[Mesa-dev] [PATCH] i965: Rework Sandy Bridge HiZ and stencil layouts
Jason Ekstrand
jason at jlekstrand.net
Mon May 29 19:09:01 UTC 2017
Sandy Bridge does not technically support mipmapped depth/stencil. In
order to work around this, we allocate what are effectively completely
separate images for each miplevel, ensure that they are page-aligned,
and manually offset to them. Prior to layered rendering, this was a
simple matter of setting a large enough halign/valign.
With the advent of layered rendering, however, things got more
complicated. Now, things weren't as simple as just handing a surface
off to the hardware. Any miplevel of a normally mipmapped surface can
be considered as just an array surface given the right qpitch. However,
the hardware gives us no capability to specify qpitch so this won't
work. Instead, the chosen solution was to use a new "all slices at each
LOD" layout which laid things out as a mipmap of arrays rather than an
array of mipmaps. This way you can easily offset to any of the
miplevels and each is a valid array.
Unfortunately, the "all slices at each lod" concept missed one
fundamental thing about SNB HiZ and stencil hardware: It doesn't just
always act as if you're always working with a non-mipmapped surface, it
acts as if you're always working on a non-mipmapped surface of the same
size as LOD0. In other words, even though it may only write the
upper-left corner of each array slice, the qpitch for the array is for a
surface the size of LOD0 of the depth surface. This mistake causes us
to under-allocate HiZ and stencil in some cases and also to accidentally
allow different miplevels to overlap. Sadly, piglit test coverage
didn't quite catch this until I started making changes to the resolve
code that caused additional HiZ resolves in certain tests.

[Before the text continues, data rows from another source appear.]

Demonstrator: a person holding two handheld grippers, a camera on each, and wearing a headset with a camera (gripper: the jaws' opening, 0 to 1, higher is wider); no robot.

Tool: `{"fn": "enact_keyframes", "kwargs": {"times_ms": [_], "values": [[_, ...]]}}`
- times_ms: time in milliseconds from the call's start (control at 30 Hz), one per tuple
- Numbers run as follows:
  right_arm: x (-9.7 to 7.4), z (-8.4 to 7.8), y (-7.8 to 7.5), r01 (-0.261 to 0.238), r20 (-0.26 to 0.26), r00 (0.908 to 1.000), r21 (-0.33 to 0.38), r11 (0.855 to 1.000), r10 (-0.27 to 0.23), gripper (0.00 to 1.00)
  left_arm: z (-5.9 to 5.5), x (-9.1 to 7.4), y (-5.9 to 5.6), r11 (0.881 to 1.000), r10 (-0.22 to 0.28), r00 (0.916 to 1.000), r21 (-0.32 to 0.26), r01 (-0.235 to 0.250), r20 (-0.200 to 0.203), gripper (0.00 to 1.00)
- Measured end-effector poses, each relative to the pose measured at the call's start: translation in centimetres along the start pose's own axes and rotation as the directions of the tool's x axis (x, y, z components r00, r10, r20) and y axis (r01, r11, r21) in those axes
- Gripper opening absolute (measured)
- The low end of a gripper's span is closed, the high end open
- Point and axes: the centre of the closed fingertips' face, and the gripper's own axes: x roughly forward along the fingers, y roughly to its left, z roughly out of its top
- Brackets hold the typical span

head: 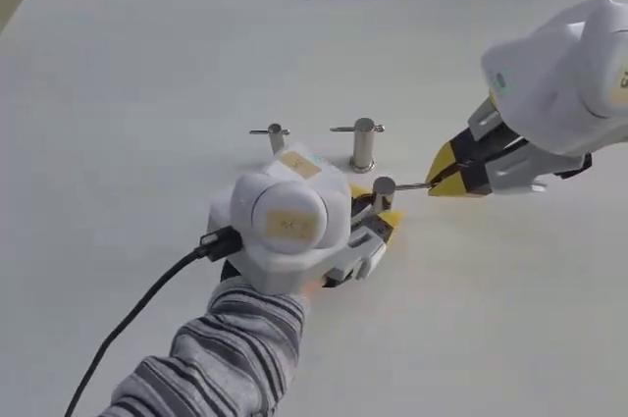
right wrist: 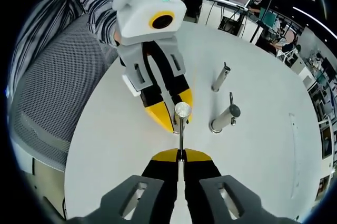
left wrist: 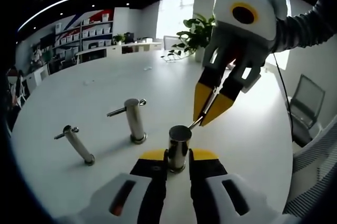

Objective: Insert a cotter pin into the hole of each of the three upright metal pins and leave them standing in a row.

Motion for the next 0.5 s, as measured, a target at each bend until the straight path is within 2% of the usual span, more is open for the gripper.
{"fn": "enact_keyframes", "kwargs": {"times_ms": [200,500], "values": [[-0.1,0.3,0.3,0.0,-0.01,1.0,0.018,1.0,0.001,0.0,-0.3,0.1,0.1,1.0,0.014,0.9999,-0.009,-0.014,-0.008,0.11],[-0.2,1.5,0.5,0.001,0.006,1.0,0.041,0.999,-0.001,0.0,-0.4,0.1,0.1,1.0,0.001,0.9999,-0.006,-0.001,-0.01,0.1]]}}
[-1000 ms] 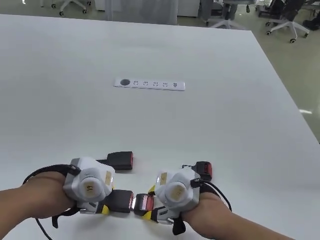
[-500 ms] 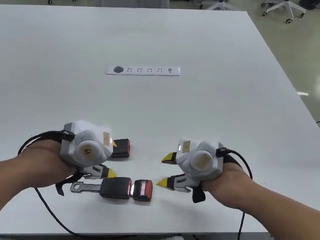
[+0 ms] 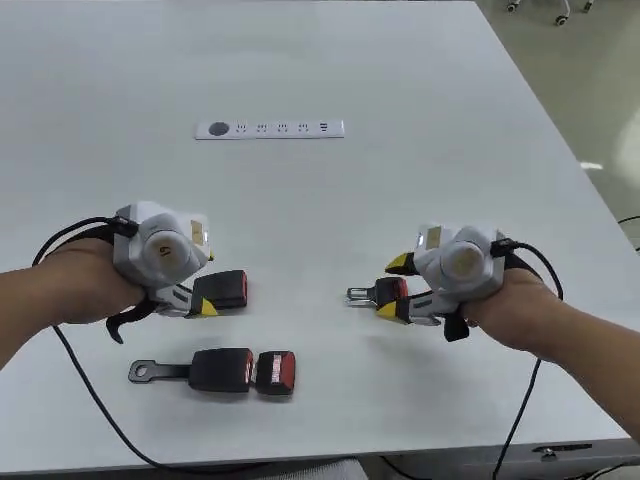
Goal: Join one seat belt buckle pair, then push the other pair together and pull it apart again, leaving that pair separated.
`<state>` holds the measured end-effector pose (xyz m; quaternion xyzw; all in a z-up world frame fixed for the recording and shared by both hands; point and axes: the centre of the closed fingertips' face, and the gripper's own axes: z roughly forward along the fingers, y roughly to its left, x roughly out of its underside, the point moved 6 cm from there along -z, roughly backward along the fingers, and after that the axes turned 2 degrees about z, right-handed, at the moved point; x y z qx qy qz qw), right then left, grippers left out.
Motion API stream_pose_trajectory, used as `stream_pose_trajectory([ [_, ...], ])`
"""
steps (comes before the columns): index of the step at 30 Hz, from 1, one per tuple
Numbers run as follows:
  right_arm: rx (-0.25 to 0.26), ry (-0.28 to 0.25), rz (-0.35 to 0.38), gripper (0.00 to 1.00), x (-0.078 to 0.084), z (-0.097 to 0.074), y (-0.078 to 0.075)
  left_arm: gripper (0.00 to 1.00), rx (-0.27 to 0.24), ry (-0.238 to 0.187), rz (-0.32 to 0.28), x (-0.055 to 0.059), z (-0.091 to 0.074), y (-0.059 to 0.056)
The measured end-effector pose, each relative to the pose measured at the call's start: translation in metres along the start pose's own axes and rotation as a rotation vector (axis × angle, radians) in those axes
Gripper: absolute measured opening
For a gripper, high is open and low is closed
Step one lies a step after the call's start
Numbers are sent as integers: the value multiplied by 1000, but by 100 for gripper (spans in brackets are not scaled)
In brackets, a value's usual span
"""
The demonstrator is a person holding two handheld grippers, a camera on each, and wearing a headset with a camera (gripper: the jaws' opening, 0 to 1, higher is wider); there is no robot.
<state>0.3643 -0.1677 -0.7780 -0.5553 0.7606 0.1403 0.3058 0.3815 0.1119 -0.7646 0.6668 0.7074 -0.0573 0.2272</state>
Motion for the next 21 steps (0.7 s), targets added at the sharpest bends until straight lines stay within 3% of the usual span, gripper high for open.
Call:
stream_pose_trajectory([
  [7, -8, 62, -23, 40, 15, 9, -7, 47, 20, 26, -41, 11, 8, 5],
  [11, -20, 68, -19, 39, 16, 16, -13, 47, 43, 36, -23, 14, 13, 2],
  [13, -48, 68, -23, 34, 14, 19, -12, 43, 30, 36, -18, 13, 15, 2],
  [14, -41, 66, -40, 34, 14, 19, -13, 35, 12, 30, -2, 12, 15, 4],
  [15, -45, 64, -42, 33, 14, 19, -14, 31, 35, 30, -1, 11, 16, 1],
  [16, -49, 65, -42, 33, 14, 19, -14, 32, 17, 10, -10, 8, 18, 1],
  [21, -74, 82, -70, 31, 14, 19, -16, 31, 49, 7, -2, 7, 18, 2],
])
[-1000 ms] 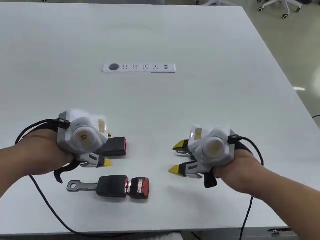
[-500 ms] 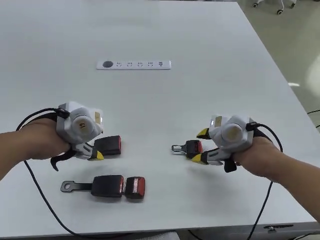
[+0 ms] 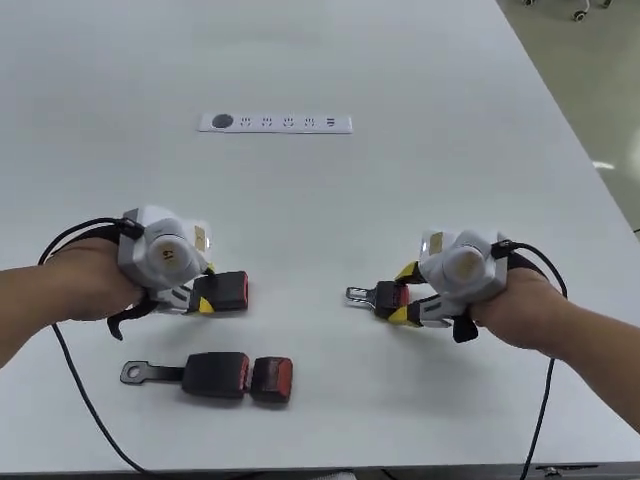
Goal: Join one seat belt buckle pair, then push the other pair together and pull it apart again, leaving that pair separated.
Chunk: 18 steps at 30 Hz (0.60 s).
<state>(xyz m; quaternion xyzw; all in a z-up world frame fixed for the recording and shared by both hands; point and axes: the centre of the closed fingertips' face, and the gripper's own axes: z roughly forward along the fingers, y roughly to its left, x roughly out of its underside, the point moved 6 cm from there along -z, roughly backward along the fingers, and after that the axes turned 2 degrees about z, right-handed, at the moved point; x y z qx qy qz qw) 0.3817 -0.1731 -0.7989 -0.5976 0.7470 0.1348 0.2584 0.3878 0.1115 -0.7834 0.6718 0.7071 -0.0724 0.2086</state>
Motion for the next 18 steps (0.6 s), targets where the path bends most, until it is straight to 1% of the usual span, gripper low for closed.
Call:
stream_pose_trajectory([
  [3, -11, 9, -21, 31, 0, 0, -1, 31, 10, -9, 1, 1, 1, 1],
  [5, -15, 10, -28, 30, -1, 0, 0, 31, 14, -12, 15, 1, 1, 1],
  [7, -18, 15, -36, 30, -1, 0, -1, 31, 17, -3, 54, 1, 1, 1],
  [10, -27, 25, -58, 30, -3, 0, 0, 31, 26, 22, 79, 0, 3, 3],
  [11, -29, 28, -64, 30, -3, 1, 0, 31, 36, 100, 170, 5, 6, 2],
  [12, -31, 31, -69, 30, -5, 1, 0, 32, 22, 97, 220, 3, 8, 2],
  [13, -32, 32, -71, 30, -5, 1, 0, 32, 23, 100, 193, 4, 10, 0],
  [14, -32, 33, -72, 30, -6, 2, 0, 32, 23, 96, 183, 3, 10, 1],
  [15, -32, 33, -73, 30, -7, 2, 0, 32, 24, 90, 155, 5, 10, 3],
  [16, -32, 33, -77, 30, -8, 3, 1, 32, 25, 84, 145, 6, 9, 4],
  [17, -32, 33, -77, 30, -9, 4, 1, 32, 23, 74, 147, 10, 10, 5],
  [18, -33, 31, -77, 30, -11, 5, 1, 32, 22, 70, 147, 11, 10, 6],
])
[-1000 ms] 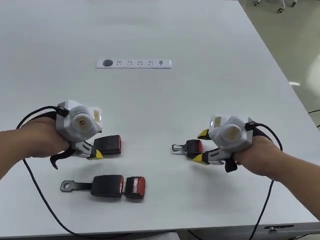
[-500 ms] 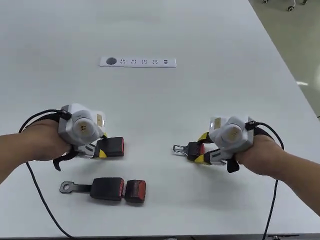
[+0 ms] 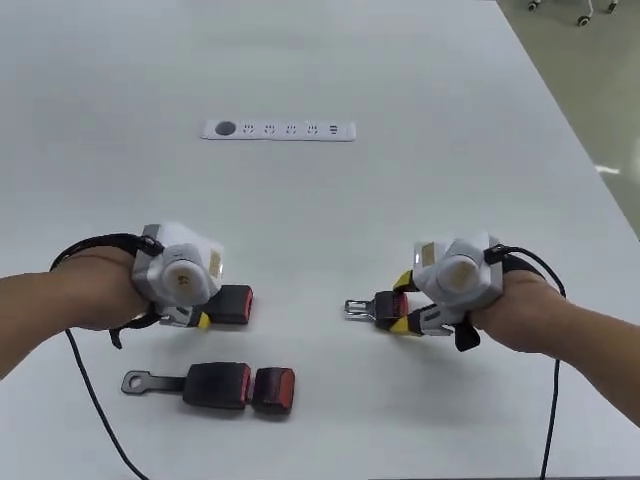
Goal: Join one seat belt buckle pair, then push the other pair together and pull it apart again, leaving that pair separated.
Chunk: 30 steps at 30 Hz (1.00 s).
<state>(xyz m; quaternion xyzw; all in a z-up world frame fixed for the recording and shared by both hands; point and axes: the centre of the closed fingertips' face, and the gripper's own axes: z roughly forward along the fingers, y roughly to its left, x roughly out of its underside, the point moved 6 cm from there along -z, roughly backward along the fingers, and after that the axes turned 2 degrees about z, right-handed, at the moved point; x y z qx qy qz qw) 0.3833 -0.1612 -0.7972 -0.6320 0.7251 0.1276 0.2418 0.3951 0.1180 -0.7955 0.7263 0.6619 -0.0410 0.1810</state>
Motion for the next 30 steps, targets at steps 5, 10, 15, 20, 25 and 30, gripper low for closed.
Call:
stream_pose_trajectory([
  [5, -13, -13, -16, 30, -14, 8, 5, 31, -7, -19, -9, -1, 0, -2],
  [10, -20, -32, -16, 30, -31, 18, 8, 30, 5, -23, -11, -2, -1, -3],
  [15, -24, -46, -23, 30, -49, 29, 12, 29, 13, -31, -33, -4, -3, -4],
  [20, -22, -70, -24, 30, -63, 39, 14, 29, 8, -60, -53, -3, -3, -6],
  [25, -21, -78, -21, 30, -74, 46, 11, 29, 25, -29, -32, -6, -2, -6],
  [30, -22, -78, -22, 30, -84, 51, 10, 30, 24, -29, -37, -5, -2, -6],
])
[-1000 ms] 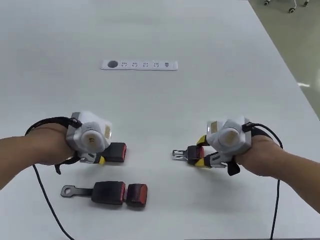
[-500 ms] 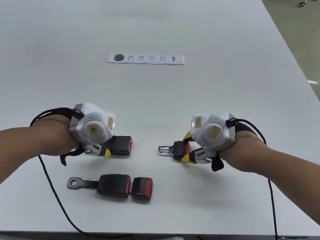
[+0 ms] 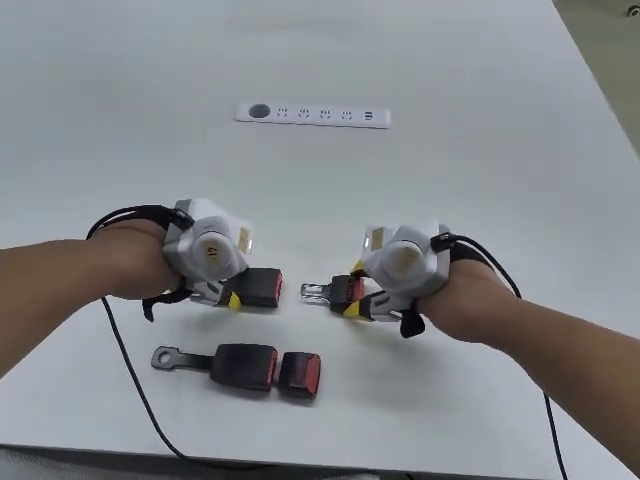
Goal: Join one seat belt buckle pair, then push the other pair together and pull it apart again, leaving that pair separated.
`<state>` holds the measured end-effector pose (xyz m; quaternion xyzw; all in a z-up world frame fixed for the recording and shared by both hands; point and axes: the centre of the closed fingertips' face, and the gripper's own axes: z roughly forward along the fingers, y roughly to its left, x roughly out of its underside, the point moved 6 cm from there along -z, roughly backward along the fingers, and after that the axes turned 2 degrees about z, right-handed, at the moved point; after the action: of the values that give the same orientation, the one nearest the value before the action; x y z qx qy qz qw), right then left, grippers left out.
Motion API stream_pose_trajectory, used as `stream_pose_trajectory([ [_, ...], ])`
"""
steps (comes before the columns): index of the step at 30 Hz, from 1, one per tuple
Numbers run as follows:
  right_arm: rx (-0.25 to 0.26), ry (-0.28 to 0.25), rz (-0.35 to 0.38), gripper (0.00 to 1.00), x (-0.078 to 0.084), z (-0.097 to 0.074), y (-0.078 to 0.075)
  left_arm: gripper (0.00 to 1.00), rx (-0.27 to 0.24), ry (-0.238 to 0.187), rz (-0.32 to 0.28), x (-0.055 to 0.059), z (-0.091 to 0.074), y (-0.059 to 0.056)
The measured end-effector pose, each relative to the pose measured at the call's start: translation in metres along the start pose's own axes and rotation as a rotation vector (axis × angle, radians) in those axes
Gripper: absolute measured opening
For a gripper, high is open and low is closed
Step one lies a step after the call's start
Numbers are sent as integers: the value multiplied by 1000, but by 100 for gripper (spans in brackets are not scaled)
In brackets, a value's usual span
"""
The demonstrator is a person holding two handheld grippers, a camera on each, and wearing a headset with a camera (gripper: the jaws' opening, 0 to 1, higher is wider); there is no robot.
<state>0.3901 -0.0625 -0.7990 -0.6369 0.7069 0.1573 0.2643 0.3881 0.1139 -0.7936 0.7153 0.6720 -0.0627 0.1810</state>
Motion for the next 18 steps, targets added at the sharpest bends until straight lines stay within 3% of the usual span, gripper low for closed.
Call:
stream_pose_trajectory([
  [18, -3, -19, -14, 31, -28, 13, 5, 30, 1, 21, -7, 5, 5, 5],
])
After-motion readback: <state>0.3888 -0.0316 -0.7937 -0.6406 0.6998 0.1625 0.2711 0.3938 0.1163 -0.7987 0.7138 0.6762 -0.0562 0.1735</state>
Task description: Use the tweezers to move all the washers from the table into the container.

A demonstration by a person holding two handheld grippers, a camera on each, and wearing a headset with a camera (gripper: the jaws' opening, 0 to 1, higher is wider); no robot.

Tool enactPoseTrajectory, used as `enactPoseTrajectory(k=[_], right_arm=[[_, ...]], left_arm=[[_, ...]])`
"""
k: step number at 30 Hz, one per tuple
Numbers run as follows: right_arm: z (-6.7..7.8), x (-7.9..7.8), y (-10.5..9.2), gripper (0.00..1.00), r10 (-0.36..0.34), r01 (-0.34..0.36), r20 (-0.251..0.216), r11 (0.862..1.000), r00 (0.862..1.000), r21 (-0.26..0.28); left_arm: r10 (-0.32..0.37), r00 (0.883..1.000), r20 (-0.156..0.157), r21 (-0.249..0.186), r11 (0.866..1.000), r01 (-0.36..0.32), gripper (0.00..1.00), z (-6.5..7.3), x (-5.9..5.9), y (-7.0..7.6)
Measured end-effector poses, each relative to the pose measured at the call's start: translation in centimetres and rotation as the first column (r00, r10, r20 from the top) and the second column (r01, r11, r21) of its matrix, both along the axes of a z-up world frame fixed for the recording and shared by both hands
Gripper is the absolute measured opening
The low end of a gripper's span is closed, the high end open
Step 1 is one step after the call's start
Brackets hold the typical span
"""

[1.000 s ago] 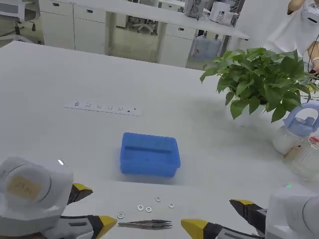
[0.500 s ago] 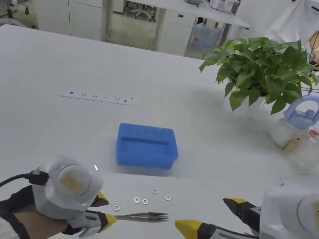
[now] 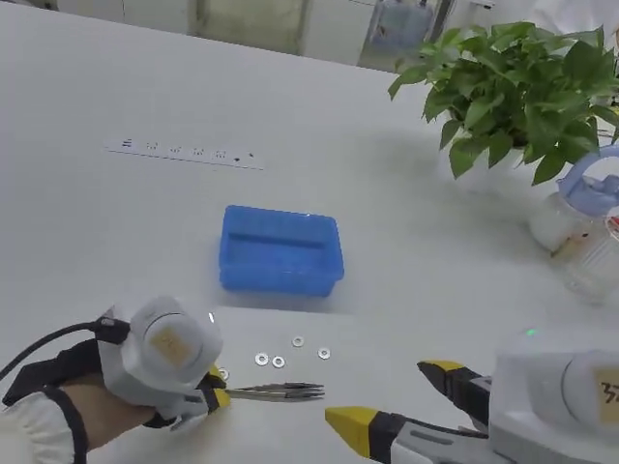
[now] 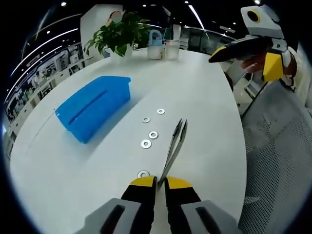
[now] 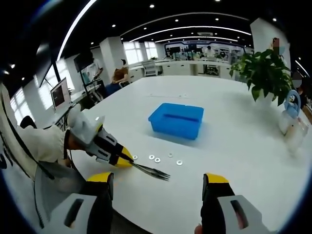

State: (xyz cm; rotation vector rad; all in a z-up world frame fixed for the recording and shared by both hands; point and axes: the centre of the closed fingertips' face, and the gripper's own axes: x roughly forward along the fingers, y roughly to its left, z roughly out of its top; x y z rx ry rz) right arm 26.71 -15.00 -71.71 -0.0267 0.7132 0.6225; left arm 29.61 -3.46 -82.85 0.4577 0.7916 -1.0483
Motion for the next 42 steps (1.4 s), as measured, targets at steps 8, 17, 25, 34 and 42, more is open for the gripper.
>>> enactPoseTrajectory(k=[8,17,25,34,42], right_arm=[[-0.3,0.5,2.4,0.72,0.055,-0.055,0.0,0.998,0.998,0.02],[-0.9,0.9,4.6,0.63,0.135,-0.135,0.003,0.991,0.991,0.0],[-2.0,0.3,6.6,0.47,0.236,-0.235,-0.009,0.972,0.972,0.004],[-1.9,0.4,10.1,0.32,0.341,-0.341,0.025,0.94,0.94,0.01],[-1.4,1.7,12.0,0.16,0.381,-0.381,0.085,0.924,0.921,-0.017]], left_arm=[[-0.086,0.994,0.066,0.044,0.996,0.083,0.0,0.3,-0.4,-0.1],[-0.058,0.991,0.122,-0.06,0.996,0.066,0.0,5.5,-0.5,-0.7],[-0.041,0.981,0.189,-0.157,0.985,0.071,0.0,10.8,-0.8,-1.9],[-0.047,0.971,0.233,-0.193,0.977,0.093,0.0,13.7,-1.6,-2.4],[-0.07,0.965,0.255,-0.217,0.968,0.127,0.0,15.4,-2.2,-2.5]])
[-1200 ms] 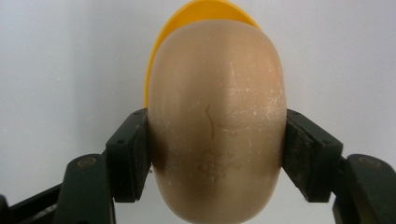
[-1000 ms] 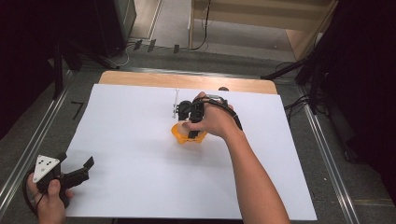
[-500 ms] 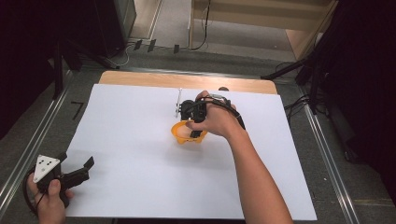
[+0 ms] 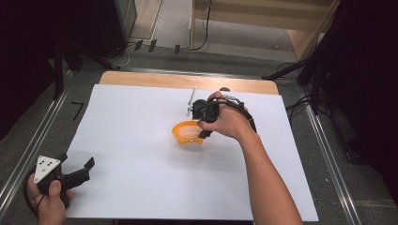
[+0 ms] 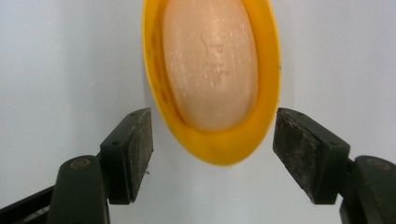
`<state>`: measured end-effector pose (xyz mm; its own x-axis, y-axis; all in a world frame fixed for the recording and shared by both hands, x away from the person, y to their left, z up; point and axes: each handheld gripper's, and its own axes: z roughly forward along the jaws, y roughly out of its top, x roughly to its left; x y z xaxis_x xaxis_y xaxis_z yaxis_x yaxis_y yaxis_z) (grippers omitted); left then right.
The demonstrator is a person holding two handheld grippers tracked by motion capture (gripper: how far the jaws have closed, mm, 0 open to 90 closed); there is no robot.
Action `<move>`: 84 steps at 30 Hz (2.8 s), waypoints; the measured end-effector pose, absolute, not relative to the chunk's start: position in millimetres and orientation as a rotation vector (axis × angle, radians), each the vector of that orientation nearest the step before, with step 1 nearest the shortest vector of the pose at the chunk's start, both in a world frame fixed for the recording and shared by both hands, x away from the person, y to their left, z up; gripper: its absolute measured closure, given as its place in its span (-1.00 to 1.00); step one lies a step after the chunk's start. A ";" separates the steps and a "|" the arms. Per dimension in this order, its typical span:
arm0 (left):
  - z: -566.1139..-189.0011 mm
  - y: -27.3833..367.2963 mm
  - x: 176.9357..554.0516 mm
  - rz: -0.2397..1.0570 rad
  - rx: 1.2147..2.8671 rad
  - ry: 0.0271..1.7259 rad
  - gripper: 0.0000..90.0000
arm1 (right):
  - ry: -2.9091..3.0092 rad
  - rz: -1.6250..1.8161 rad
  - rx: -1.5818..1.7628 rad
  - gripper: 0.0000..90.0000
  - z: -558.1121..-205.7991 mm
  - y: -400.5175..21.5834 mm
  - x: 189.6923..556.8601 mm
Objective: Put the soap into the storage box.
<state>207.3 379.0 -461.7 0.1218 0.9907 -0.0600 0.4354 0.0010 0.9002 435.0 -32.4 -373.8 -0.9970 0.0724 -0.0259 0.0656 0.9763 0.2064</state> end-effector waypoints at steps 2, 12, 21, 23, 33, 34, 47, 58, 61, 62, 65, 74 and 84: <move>-461.7 379.0 207.3 0.839 1.565 1.438 -0.88 | 3.095 0.328 0.124 -0.33 -373.4 -36.2 433.4; -461.7 378.7 207.4 0.842 1.566 1.439 -0.88 | 3.077 0.346 0.167 -0.34 -371.1 -65.0 430.9; -461.6 378.2 207.3 0.847 1.569 1.442 -0.88 | 3.056 0.369 0.226 -0.38 -371.1 -92.3 428.7; -461.6 378.1 207.3 0.847 1.571 1.441 -0.88 | 3.056 0.359 0.258 -0.41 -371.4 -96.5 425.8; -461.6 377.9 207.3 0.851 1.574 1.442 -0.87 | 3.025 0.471 0.320 -0.50 -380.7 -126.9 416.3; -461.6 377.8 207.4 0.851 1.573 1.443 -0.87 | 3.024 0.489 0.336 -0.52 -381.7 -130.4 414.6; -461.7 377.5 207.4 0.856 1.573 1.444 -0.87 | 2.940 0.727 0.526 -0.71 -397.7 -178.3 396.9; -461.8 377.4 207.2 0.859 1.574 1.443 -0.86 | 2.888 0.849 0.676 -0.65 -417.9 -212.8 369.5; -461.8 377.4 207.2 0.860 1.569 1.442 -0.86 | 2.829 0.852 0.705 -0.70 -423.7 -218.4 360.1; -461.8 377.4 207.1 0.860 1.570 1.442 -0.86 | 2.815 0.877 0.717 -0.71 -425.5 -220.6 357.4; -461.8 377.3 207.2 0.860 1.570 1.442 -0.86 | 2.777 0.940 0.742 -0.77 -430.0 -227.5 350.0; -461.7 377.9 206.7 0.858 1.566 1.440 -0.86 | 2.600 1.129 0.858 -0.75 -436.8 -254.8 332.1; -461.6 378.0 206.3 0.858 1.564 1.441 -0.86 | 2.439 1.228 0.977 -0.75 -452.0 -282.4 312.5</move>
<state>206.3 378.0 -461.6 0.1111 0.9927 -0.0471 0.4315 -0.0055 0.9021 312.5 -282.4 -452.0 -0.7475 0.6595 0.0800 0.4570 0.4231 0.7824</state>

This commit switches Sandy Bridge HiZ and stencil over to a new scheme
that lays out the non-zero miplevels horizontally below LOD0. This way
they can all have the same qpitch without interfering with each other.
Technically, the miplevels still overlap, but things are spaced out
enough that each page is only in the "written area" of one LOD. Hopefully,
this will get rid of at least some of the random SNB hangs.
Cc: "17.0 17.1" <mesa-stable at lists.freedesktop.org>
Cc: Topi Pohjolainen <topi.pohjolainen at intel.com>
Cc: Nanley Chery <nanley.g.chery at intel.com>
Cc: Jordan Justen <jordan.l.justen at intel.com>
Cc: Kenneth Graunke <kenneth at whitecape.org>
---
The series I sent out on Friday suffered from a GPU hang or two on Sandy
Bridge. It turns out that those hangs were caused by the hardware HiZ
resolving part of my batch buffer due to this under-allocation.
Topi, I'm sorry but this will likely make hash of your earlier patch
series. Sadly, I don't think there's really anything else we can do. :-(
Also, given how tricky this is to get right, I concede that we may want to
add an ISL_DIM_LAYOUT_GEN6_HIZ_STENCIL layout to ISL. We could still do it
with the "array of surfaces" approach but I think these sorts of
calculations are best done in with the other surface calculation code. I
can help draft it if you'd like.
src/mesa/drivers/dri/i965/brw_blorp.c | 11 ++-
src/mesa/drivers/dri/i965/brw_tex_layout.c | 100 ++++++++++++++++++++++----
src/mesa/drivers/dri/i965/gen6_depth_state.c | 4 +-
src/mesa/drivers/dri/i965/intel_mipmap_tree.c | 11 +--
src/mesa/drivers/dri/i965/intel_mipmap_tree.h | 37 +++++++++-
5 files changed, 134 insertions(+), 29 deletions(-)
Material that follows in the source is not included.